_YOUR TASK_
Show the lines below where "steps" occurs.

_MATERIAL SUPPLIED_

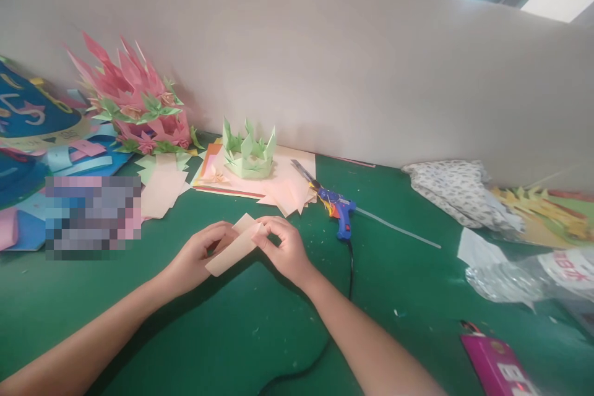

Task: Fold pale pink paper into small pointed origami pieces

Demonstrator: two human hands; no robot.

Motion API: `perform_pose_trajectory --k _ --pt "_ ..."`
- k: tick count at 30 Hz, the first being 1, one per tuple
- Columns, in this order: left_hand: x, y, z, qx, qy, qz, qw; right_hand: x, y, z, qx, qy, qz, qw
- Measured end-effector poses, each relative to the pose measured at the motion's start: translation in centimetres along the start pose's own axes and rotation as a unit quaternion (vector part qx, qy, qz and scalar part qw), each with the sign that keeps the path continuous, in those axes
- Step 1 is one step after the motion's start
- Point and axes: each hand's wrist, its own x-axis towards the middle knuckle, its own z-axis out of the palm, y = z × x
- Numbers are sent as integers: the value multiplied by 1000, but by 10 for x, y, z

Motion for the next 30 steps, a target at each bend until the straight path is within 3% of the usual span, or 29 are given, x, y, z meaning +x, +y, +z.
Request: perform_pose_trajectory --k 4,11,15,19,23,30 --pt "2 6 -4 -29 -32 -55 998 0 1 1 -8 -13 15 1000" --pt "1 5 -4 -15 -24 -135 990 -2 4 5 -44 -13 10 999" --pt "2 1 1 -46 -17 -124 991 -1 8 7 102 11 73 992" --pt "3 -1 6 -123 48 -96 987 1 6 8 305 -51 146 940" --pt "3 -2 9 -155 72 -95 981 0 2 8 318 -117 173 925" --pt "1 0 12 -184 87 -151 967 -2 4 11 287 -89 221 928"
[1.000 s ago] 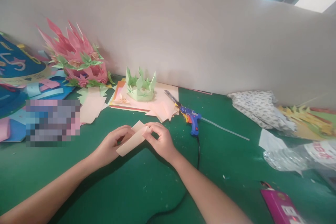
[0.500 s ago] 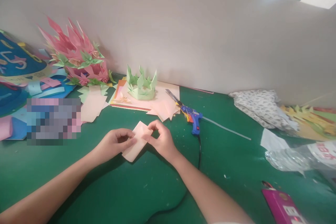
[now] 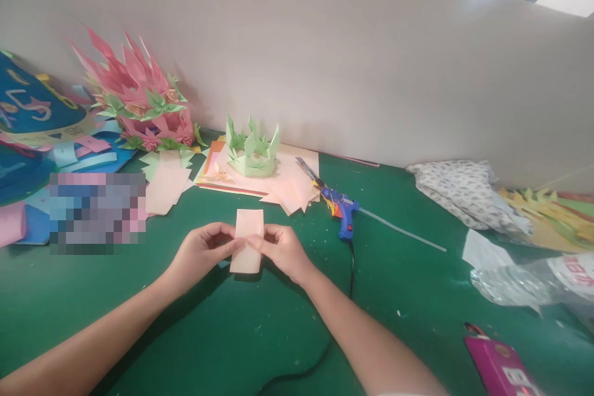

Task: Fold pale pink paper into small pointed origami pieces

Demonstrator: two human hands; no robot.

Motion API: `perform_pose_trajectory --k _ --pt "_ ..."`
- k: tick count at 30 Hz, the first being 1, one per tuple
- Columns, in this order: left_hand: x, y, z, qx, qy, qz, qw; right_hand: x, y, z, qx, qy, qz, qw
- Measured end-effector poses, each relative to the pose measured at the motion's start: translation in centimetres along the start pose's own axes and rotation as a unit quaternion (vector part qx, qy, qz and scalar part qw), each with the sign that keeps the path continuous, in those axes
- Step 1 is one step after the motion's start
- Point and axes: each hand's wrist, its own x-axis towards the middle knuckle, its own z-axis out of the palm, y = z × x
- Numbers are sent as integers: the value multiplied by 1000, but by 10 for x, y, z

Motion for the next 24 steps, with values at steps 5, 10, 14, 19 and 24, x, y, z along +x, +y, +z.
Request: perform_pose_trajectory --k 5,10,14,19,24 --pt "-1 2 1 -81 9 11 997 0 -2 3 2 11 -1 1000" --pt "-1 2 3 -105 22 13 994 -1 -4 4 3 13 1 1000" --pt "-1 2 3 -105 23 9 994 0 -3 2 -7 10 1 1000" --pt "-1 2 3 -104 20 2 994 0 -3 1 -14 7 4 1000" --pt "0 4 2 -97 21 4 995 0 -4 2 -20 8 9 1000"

_RESPONSE BELOW_
Motion for the next 30 steps, a target at each bend until the straight path is within 3% of the usual span, or 29 are given, x, y, z meaning +x, +y, +z.
Motion for the next 24 steps, with values at steps 5, 10, 14, 19 and 24, x, y, z along +x, +y, +z.

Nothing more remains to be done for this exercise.